» ACTION ITEM: Set down the material again. Keep every line exactly as it is.

::::::

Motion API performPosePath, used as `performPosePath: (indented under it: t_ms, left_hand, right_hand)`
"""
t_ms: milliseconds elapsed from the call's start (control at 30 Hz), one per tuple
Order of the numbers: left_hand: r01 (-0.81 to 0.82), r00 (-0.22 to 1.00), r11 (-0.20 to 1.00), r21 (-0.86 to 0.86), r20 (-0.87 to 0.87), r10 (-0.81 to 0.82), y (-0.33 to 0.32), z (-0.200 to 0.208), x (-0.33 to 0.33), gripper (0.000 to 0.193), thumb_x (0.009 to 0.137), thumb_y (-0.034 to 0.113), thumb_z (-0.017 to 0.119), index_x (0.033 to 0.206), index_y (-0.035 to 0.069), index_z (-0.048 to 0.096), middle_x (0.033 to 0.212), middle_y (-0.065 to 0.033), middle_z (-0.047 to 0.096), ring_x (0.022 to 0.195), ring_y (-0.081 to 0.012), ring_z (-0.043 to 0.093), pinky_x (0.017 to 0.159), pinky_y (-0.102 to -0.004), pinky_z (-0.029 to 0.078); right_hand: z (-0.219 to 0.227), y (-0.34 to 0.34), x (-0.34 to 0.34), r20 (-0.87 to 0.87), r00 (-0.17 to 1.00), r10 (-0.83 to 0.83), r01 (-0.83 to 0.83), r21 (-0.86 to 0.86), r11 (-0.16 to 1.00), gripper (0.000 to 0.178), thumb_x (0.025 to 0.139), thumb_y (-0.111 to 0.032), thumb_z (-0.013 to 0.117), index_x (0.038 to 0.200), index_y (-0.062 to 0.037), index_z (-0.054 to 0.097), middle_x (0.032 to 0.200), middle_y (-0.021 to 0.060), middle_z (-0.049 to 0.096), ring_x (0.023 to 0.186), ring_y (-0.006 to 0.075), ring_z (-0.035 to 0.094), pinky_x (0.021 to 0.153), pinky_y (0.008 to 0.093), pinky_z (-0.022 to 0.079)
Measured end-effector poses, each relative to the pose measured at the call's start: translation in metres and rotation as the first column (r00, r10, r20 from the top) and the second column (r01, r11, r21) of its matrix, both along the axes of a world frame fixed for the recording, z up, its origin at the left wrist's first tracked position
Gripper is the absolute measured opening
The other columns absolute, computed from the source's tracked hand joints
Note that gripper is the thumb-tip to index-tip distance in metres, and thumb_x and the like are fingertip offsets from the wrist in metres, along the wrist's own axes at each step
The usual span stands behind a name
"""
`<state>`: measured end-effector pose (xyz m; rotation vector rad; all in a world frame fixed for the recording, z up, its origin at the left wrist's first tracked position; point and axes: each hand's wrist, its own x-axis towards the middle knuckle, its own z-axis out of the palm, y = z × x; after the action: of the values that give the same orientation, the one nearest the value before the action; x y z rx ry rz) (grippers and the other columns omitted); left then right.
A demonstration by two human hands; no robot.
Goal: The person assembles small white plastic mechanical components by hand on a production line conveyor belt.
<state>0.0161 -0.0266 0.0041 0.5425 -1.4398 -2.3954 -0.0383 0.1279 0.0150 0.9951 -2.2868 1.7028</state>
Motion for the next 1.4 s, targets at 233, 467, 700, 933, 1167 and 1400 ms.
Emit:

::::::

» SOLUTION BELOW:
Motion API performPosePath, used as `performPosePath: (indented under it: t_ms, left_hand, right_hand)`
"""
t_ms: milliseconds elapsed from the call's start (control at 30 Hz), one per tuple
Order of the numbers: left_hand: r01 (-0.81 to 0.82), r00 (-0.22 to 1.00), r11 (-0.20 to 1.00), r21 (-0.86 to 0.86), r20 (-0.87 to 0.87), r10 (-0.81 to 0.82), y (-0.33 to 0.32), z (-0.200 to 0.208), x (-0.33 to 0.33), gripper (0.000 to 0.193), thumb_x (0.009 to 0.137), thumb_y (-0.034 to 0.113), thumb_z (-0.017 to 0.119), index_x (0.033 to 0.206), index_y (-0.035 to 0.069), index_z (-0.048 to 0.096), middle_x (0.033 to 0.212), middle_y (-0.065 to 0.033), middle_z (-0.047 to 0.096), ring_x (0.022 to 0.195), ring_y (-0.081 to 0.012), ring_z (-0.043 to 0.093), pinky_x (0.017 to 0.159), pinky_y (-0.102 to -0.004), pinky_z (-0.029 to 0.078); right_hand: z (-0.219 to 0.227), y (-0.34 to 0.34), x (-0.34 to 0.34), r20 (-0.87 to 0.87), r00 (-0.17 to 1.00), r10 (-0.83 to 0.83), r01 (-0.83 to 0.83), r21 (-0.86 to 0.86), r11 (-0.16 to 1.00), gripper (0.000 to 0.178), thumb_x (0.025 to 0.139), thumb_y (-0.111 to 0.032), thumb_z (-0.013 to 0.117), index_x (0.038 to 0.200), index_y (-0.062 to 0.037), index_z (-0.054 to 0.097), middle_x (0.032 to 0.200), middle_y (-0.021 to 0.060), middle_z (-0.049 to 0.096), ring_x (0.023 to 0.186), ring_y (-0.006 to 0.075), ring_z (-0.035 to 0.094), pinky_x (0.021 to 0.153), pinky_y (0.008 to 0.093), pinky_z (-0.022 to 0.079)
Measured end-effector poses, each relative to the pose measured at the call's start: translation in metres and rotation as the first column (r00, r10, r20 from the top) and the second column (r01, r11, r21) of its matrix, both along the axes of a world frame fixed for the recording, z up, its origin at the left wrist's first tracked position
Gripper is the absolute measured opening
The other columns absolute, computed from the source's tracked hand joints
Note that gripper is the thumb-tip to index-tip distance in metres, and thumb_x and the like are fingertip offsets from the wrist in metres, along the wrist's own axes at each step
The usual span stands behind a name
"""
`<state>`: measured end-effector pose (xyz m; rotation vector rad; all in a world frame fixed for the recording, z up, its origin at the left wrist's first tracked position; point and axes: each hand's wrist, its own x-axis towards the middle knuckle, its own z-axis out of the palm, y = z × x; after the action: of the values that give the same orientation, the one nearest the value before the action; x y z rx ry rz) (grippers and the other columns omitted); left then right.
A demonstration by two human hands; no robot.
Goal: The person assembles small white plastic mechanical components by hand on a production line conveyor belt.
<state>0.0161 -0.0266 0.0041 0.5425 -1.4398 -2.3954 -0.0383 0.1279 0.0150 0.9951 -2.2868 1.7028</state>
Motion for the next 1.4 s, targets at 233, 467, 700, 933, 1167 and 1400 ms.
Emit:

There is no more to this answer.